Я замер на секунду, не зная, что сказать. Я хотел до нее доебаться с миллионом вопросов: правда ли всё, что она говорит, как эти заклятья работают, придется ли мне добирать результат силой воли и не станет ли мне снова худо, кому нахрен потребовалось меня проклинать и почему вообще в нашем техномире вся эта мистическая патока еще течет? Я хотел от нее матчасти, но понимал, что никакой матчасти тут быть не может.
Спасибо вам, все, что смог выговорить. Давайте расплачусь. Столько, верно? протянул ей пятитысячную купюру.
Пусть будет столько, она деланно отвернулась. Но вообще это стоит семь.
Я выдохнул, великодушно протянул ей еще одну пятерку и встал с табурета. Старуха остановила меня жестом, улыбнулась и сказала, что обязана выдать сдачу. Порылась в своей сумочке, достала тысячу, улыбнулась еще раз и сказала, что больше нет. Я сделал вид, что признателен и вообще не стоило, но, так и быть, возьму. Отряхнулся, расправил плечи, пошел к выходу.

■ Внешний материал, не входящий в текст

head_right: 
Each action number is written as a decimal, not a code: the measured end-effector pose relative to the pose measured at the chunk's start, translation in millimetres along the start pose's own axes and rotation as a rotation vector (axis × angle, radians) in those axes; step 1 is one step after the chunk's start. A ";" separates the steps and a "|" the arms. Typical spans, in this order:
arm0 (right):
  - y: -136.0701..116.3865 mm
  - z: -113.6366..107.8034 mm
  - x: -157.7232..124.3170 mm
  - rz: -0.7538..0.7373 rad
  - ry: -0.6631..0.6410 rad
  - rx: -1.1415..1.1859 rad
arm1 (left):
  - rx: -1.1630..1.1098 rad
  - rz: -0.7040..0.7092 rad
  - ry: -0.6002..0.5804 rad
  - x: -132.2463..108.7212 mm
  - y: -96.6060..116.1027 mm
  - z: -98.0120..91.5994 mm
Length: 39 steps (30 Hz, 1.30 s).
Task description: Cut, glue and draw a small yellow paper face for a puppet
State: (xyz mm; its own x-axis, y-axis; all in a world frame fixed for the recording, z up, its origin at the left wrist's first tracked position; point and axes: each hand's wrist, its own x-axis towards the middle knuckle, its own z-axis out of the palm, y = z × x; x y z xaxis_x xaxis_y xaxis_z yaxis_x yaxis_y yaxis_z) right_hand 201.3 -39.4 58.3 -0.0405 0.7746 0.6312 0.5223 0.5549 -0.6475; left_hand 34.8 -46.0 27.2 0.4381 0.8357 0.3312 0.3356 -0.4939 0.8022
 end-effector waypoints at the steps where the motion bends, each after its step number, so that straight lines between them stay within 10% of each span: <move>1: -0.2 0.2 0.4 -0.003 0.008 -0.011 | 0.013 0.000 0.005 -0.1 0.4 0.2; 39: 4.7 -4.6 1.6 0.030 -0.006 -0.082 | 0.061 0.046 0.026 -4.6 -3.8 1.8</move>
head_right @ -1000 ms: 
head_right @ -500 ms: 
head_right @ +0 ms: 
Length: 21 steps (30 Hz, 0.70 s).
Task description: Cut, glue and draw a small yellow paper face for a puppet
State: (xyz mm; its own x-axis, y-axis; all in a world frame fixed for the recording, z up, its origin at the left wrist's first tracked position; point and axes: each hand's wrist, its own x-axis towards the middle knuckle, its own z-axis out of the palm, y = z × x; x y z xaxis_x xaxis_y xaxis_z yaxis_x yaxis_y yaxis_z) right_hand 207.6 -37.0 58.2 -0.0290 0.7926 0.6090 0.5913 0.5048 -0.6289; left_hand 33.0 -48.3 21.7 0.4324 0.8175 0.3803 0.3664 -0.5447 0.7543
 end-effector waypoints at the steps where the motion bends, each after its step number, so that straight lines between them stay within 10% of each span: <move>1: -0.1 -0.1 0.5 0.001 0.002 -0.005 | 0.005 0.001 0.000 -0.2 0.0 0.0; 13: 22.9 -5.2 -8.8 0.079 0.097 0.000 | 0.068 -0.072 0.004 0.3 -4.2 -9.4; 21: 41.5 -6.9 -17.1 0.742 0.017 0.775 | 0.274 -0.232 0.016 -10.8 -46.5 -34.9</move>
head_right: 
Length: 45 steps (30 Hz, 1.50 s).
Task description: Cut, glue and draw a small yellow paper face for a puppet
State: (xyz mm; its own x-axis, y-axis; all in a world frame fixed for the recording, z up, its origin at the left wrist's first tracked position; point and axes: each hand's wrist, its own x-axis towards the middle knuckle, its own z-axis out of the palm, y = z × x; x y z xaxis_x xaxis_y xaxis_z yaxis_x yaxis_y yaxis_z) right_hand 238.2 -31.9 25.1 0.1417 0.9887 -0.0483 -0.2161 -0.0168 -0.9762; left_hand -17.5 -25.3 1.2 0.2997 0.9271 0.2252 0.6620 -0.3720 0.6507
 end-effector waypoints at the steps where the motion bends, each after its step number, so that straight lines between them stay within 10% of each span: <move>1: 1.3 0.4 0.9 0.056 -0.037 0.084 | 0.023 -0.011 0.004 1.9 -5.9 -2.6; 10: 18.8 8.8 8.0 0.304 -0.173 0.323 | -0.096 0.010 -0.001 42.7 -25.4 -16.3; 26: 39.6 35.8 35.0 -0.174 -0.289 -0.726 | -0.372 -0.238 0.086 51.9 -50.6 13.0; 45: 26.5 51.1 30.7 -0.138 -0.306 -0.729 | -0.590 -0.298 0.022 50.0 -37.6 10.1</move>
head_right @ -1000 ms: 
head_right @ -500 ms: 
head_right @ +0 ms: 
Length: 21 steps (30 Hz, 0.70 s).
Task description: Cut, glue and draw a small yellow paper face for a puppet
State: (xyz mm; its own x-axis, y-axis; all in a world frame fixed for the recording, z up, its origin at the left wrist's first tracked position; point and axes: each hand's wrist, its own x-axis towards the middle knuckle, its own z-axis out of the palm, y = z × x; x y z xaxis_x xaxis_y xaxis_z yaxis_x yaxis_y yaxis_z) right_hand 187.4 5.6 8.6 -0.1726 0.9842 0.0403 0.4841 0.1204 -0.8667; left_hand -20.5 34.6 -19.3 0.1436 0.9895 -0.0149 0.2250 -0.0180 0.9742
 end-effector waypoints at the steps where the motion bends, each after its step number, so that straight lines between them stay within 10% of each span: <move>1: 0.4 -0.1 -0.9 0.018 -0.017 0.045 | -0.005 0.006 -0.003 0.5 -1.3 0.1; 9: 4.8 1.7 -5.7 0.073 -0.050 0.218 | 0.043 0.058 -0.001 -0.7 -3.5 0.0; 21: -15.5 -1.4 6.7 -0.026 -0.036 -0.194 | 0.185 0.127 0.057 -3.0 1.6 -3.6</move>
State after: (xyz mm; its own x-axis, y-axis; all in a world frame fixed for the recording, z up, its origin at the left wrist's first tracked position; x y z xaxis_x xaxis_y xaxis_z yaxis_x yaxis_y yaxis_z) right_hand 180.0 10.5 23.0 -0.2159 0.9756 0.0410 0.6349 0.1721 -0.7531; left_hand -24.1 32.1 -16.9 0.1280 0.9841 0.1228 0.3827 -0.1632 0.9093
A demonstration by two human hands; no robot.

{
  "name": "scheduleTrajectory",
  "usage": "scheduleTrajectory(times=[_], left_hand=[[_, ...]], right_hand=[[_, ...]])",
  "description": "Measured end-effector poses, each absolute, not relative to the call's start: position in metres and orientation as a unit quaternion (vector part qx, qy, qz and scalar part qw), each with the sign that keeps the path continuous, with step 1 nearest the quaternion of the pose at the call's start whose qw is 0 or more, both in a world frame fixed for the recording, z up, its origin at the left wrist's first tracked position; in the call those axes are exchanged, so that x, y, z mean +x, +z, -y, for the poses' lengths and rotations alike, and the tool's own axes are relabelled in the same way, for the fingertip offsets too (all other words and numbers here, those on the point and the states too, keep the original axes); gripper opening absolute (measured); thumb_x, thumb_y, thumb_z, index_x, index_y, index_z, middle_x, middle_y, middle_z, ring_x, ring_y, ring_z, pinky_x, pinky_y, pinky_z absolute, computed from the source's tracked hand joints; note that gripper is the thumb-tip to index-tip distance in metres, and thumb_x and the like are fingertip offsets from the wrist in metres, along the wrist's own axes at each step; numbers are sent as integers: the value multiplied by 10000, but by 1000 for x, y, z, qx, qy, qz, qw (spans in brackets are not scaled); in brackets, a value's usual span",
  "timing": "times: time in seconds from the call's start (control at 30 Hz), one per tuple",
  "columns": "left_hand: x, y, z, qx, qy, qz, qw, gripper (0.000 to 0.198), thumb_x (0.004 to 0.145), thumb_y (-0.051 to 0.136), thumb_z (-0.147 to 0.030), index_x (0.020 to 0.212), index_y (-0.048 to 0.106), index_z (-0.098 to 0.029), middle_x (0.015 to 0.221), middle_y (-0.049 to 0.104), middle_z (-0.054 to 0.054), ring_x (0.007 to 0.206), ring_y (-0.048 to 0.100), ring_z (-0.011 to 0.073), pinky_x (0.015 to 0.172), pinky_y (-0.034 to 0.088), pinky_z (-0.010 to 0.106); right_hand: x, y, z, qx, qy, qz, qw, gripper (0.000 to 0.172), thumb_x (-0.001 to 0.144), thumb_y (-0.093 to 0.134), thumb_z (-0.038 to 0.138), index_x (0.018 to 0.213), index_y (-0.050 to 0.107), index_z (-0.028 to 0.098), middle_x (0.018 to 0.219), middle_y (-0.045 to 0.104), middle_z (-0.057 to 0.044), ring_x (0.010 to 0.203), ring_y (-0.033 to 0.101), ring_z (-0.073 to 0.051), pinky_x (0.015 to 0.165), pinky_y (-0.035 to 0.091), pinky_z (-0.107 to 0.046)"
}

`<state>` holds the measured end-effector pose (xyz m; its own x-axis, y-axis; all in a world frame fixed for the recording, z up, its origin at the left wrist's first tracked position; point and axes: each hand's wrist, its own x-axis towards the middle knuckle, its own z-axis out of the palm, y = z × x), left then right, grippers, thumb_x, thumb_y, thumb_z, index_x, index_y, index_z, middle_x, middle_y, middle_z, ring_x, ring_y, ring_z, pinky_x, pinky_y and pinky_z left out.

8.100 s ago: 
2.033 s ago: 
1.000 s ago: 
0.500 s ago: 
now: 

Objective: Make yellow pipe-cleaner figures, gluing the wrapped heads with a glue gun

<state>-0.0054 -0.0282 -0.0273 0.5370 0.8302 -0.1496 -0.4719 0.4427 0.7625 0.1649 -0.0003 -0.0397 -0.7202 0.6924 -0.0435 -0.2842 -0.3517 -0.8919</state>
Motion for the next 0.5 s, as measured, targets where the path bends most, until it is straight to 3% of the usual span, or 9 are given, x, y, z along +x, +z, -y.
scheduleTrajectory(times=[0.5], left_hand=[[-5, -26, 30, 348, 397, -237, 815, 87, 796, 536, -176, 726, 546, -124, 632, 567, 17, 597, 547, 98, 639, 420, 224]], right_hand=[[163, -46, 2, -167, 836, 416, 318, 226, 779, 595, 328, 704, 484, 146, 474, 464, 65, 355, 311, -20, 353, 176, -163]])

Погоди, милок, остановила меня знахарка. Посиди пять минут, я первая уйду. Тут скоро хозяйка придет, она же продавщица. У нас уговор не пересекаться. Посиди, подыши, подумай. Только имей в виду. Ты договор заключил. Покуришь свои сигареты или выпьешь считай, разорвал. Тогда духи за тобой придут, и вернутся все порчи, что я прогнала, и страдания за ними придут, и считай, что не лечился вовсе. Если поймешь, что невмоготу, ты мне позвони, я кодировку сниму. А иначе, она скрестила указательные пальцы и посмотрела на меня так строго, что я вспомнил себя буйным школьником на допросе директора и вжался в стул.
*
Все пять минут я сидел и думал о том, как плотно и вкусно буду дальше жить свою жизнь. Представлял, что куплю маленький круглый столик на балкон, ножом размечу там участки для красивой упаковки длинных спичек, круглой глубокой пепельницы из цельного куска лакированного дерева, небольшой и обязательно целиком металлической гильотины, а в самом центре будет стоять компактный хьюмидор, и там внутри будут кубинские сигары, и только кубинские, никакой доминиканы, только кубинские и обязательно с черепами на тубусах и упаковках, чтобы все время помнить о смерти. И выкрашу размеченные участки стола акрилом в разные цвета, и добавлю туда тонкой вязи, и получится такой мавританский курительный столик, и каждую пятницу я буду неспешным знатоком жизни, с сигарой в зубах и китайским успокаивающим чаем в кружке, и, может, это уподобление дедушке Черчиллю вознесет меня до самых высоких разреженных слоев атмосферы, где плотность долбоебов почти нулевая, а плотность мысли такая, что ее можно жрать.